Andrea Grego (1400 in Peschiera del Garda – 18 January 1485 in Morbegno) was a Dominican friar and preacher. He is venerated as a Blessed in the Roman Catholic church.

== Biography ==
He was a typical life of a friar preacher, devoted to the evangelisation of villages. He was appointed at the Convento di Brescia and from there he moved to St. Mark's Square in Florence, where he completed his formation as a disciple of Anthony of Padua. Mandated in the Valtellina, he worked for 45 years for his ministry, preaching his beliefs. He installed new parishes and created monasteries, consolidated in 1475 the convent of St. Peter Martyr of Morbegno.

He died on 18 January 1485 in Morbegno and was buried at the church of the Dominicans of Morbegno, dedicated to SS. Antonio Abate and Martha.

== Veneration ==
Pope Pius VII on 26 September 1820 confirmed Grego's veneration. His feast day is on 19 January, and in the Roman Martyrology at that date it is remembered: "At Morbegno on the Alps in Lombardy, Blessed Andrea da Peschiera Grego, priest of the Order of Preachers, who for a long time walked all over the region, living soberly among the poor and fraternally conciliating the minds of all.<(Roman martyrology)

After the Napoleonic Wars, the relics of Andrea Grego were solemnly translated into the Chapel of St. Joseph to the Collegiate of St. John the Baptist of Morbegno. In 1933, it was created to accommodate the remains of an urn in Baroque style and in the sixties, the wax mask that still covers his face.

In the 1990s, the Morbegnese Collegiate donated to the parish of San Martino in Peschiera del Garda, the hometown of the saint, a relic of the Blessed in an eighteenth-century relic, now placed in the new church dedicated to the Blessed and built in 1988 in Peschiera.

Another relic remained in the church of St.
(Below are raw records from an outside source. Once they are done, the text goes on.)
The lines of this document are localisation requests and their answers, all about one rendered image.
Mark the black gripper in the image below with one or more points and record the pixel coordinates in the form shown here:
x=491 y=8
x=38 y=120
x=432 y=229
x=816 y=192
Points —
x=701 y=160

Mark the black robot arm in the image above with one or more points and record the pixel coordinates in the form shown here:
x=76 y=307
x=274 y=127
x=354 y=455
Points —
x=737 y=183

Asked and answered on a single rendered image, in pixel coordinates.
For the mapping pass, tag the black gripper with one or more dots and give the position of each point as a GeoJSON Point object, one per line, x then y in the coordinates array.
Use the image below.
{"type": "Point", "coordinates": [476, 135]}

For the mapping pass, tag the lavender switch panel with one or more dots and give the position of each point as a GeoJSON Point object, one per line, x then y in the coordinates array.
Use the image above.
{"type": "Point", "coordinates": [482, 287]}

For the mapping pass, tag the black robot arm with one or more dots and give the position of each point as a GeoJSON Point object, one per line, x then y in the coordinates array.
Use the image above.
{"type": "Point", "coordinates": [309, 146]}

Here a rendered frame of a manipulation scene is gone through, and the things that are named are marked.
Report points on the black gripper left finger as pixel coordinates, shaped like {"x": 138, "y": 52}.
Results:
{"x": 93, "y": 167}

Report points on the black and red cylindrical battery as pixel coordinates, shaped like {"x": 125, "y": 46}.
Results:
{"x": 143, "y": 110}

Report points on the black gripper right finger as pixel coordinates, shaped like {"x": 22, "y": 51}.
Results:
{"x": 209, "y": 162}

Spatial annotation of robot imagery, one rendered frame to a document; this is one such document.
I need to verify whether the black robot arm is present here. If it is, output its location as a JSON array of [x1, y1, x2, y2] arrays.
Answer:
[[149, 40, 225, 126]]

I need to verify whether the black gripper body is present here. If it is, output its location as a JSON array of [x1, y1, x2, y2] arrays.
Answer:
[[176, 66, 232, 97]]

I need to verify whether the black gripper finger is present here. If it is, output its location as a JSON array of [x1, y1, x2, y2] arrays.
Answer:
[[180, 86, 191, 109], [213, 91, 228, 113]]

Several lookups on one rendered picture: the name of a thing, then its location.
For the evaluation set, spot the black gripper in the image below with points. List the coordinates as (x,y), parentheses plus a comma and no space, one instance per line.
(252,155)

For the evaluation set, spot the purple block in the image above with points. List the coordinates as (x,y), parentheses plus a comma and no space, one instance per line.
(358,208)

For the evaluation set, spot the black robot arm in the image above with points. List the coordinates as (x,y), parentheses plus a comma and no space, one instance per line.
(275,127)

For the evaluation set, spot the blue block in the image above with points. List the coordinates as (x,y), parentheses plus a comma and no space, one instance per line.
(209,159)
Martin, while in the sanctuary of the Madonna del Frassino, always in Peschiera, are the rock on which Andrea was sleeping when they quarreled with his brothers for his faith, and a sixteenth-century painting by Paolo Farinati that depicts the Blessed together with Mary, Saint Francis and Saint Sebastian.

== Sources ==
- Blessed Andrea Grego from Peschiera, in Saints, Blessed and Witnesses - Encyclopedia of Saints, santiebeati.it.